A sponsor is different from a management company. Most charter school management companies receive upwards of 90 percent of their charter schools' state funding. In return, they hire teachers, buy materials and generally manage the school's operations.
The paperwork to establish the non-profit organizations that would receive the actual school charters was filed last December.

White Hat's Coker said in an email that the company regularly talks with people about starting new charter schools:

We continually receive requests from community members and organizations who express a need or desire to provide school choice in their communities.  We conduct preliminary research with the interested parties to determine the viability of operating a school in their community.  A number of factors are examined.  If it is determined that a viable choice can be provided, we assist the interested group with selecting a sponsor and preparing an application.

White Hat's plans for new schools come amid news that White Hat is struggling to make loan payments and has seen declining enrollment at some of its schools. The company is also being sued by the boards of several of the schools it operates. The boards want White Hat to release financial information about their schools' operations.

In response to emailed questions, Coker didn't directly address questions about whether efforts to open additional schools were a response to the company's financial struggles. He wrote:

The growing number of choices being offered by other community schools and school districts has impacted enrollment, but we believe the increased number of educational approaches and models provides parents with greater opportunities to find the education solution that best fits their child/children. ... Lower enrollment impacts finances for all schools and school districts. We must adjust, as do all others, in order to continue to provide a quality choice.

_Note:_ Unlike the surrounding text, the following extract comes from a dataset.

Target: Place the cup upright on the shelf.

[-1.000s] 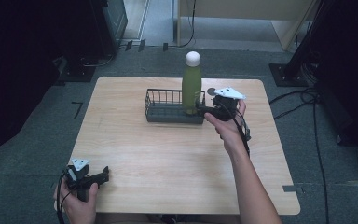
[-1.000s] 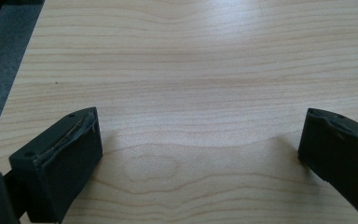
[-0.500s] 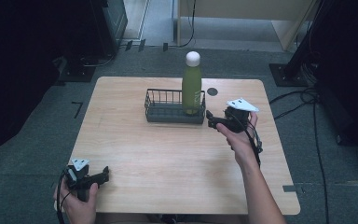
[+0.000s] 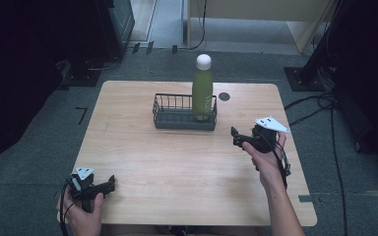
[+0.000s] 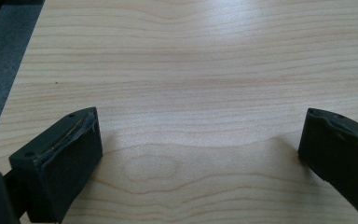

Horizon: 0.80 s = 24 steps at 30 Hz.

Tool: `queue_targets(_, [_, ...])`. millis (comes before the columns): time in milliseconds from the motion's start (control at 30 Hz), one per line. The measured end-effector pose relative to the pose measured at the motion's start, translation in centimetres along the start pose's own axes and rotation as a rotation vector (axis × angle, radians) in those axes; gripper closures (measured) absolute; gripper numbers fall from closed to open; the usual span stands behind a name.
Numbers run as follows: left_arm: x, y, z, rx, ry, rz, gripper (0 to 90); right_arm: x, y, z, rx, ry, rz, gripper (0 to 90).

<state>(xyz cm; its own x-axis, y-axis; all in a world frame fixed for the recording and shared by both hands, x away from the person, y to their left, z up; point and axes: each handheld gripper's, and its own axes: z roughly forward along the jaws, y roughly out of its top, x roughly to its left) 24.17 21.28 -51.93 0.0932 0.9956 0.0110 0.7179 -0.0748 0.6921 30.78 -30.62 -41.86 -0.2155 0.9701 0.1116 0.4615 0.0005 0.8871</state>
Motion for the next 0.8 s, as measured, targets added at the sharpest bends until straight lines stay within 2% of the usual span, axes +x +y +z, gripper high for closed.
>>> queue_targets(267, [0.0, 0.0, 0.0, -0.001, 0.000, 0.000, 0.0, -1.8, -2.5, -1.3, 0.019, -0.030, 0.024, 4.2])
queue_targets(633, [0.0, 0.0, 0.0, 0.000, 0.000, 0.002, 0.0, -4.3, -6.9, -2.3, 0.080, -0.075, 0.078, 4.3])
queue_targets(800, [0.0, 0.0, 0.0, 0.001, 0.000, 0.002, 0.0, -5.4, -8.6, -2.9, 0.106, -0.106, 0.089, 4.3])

The Ohio Department of Education will make a decision on whether to sponsor the new White Hat schools by mid-January, spokesperson Patrick Gallaway said. Gallaway said the department expects to sponsor five new charter schools, the maximum number allowed by the state budget bill.

(In addition to the five new schools, the department can also sponsor up to 15 existing charter schools.The department expects to start receiving sponsorship applications from existing schools soon, Gallaway said.)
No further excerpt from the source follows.